For the data by Softa (2023), the results of the “comparison” spreadsheet are given in Table 5. Based on these results, one might decide (subjectively, not necessarily) that the best fitted model is the power (no 7) model:
V = 0.000046 · DBH2.6513
because the linearity, independence and residuals’ zero mean assumptions are not violated, and the comparison criteria have satisfactory values, compared with those of the other 10 models.
Table 5. Results of the “comparison” spreadsheet
Tablica 5. Rezultati proračunske tablice usporedbe (“comparison”)
Rasprava i zaključak
LineFit.xls is an all-in-one template whose outputs represent the behavior of eleven regression models, allowing any researcher to assess the fit of these models to their Y-X data. It is important to remember, however, that regression, as a parametric statistical process, may still perform pretty well even if some of the assumptions behind it are violated (Kitikidou et al., 2012; Kitikidou et al., 2013).

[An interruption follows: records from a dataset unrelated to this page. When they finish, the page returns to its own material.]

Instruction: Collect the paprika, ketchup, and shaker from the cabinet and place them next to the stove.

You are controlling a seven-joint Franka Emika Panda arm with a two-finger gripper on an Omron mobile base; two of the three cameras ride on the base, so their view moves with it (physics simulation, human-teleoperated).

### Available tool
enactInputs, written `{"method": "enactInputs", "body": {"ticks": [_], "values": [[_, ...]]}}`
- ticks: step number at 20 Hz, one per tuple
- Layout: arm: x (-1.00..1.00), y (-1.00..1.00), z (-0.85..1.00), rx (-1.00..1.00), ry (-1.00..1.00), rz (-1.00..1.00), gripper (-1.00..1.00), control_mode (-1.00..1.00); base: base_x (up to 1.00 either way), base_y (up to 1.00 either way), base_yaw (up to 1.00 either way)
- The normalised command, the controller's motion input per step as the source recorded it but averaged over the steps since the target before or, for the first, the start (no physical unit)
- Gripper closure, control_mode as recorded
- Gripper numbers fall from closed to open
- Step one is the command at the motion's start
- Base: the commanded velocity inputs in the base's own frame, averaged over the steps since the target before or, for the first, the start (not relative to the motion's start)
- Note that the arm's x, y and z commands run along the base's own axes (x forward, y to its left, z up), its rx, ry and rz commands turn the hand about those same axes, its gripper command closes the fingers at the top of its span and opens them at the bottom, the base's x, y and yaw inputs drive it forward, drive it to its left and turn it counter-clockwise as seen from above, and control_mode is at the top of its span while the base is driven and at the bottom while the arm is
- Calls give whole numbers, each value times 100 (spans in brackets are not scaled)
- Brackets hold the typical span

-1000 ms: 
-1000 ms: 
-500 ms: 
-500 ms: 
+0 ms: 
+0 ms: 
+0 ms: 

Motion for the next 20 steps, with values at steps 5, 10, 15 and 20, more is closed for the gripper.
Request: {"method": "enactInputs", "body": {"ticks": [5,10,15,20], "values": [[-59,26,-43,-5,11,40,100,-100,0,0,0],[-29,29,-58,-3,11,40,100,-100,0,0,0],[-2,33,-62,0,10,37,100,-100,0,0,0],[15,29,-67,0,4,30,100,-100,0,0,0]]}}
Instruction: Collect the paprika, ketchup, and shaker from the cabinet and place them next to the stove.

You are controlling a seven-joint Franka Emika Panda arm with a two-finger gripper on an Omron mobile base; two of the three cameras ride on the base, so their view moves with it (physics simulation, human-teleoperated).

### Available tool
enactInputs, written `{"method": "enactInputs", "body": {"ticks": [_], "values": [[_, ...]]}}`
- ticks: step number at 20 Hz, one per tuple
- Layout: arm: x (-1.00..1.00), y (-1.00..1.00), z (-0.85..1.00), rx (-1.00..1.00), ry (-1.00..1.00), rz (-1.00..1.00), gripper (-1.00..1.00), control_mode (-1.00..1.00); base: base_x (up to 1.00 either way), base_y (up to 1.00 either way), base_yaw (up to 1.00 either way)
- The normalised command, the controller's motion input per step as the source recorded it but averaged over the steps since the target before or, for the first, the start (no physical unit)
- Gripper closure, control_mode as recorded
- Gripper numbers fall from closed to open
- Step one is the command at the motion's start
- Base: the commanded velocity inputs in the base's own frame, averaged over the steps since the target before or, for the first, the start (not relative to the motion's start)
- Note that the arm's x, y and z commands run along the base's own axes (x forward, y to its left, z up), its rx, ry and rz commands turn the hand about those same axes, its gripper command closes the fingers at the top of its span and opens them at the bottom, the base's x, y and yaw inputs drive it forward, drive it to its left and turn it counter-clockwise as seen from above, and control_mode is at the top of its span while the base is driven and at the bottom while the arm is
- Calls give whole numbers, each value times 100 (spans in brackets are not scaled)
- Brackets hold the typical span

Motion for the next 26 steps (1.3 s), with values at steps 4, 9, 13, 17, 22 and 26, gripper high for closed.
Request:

Before rejecting a regression model because the assumptions are not met and choosing a non-parametric analysis, one should critically consider that non-parametric analyses employ rankings of values rather than the values themselves and hence cannot provide usable, quantitative estimations (Altman, 2009).
The LineFit.xls MS Excel template is available as a downloadable file on this journal's website to offer the scientific community an option to test and evaluate the most popular Y-X regression models with an all-in-one modeling tool.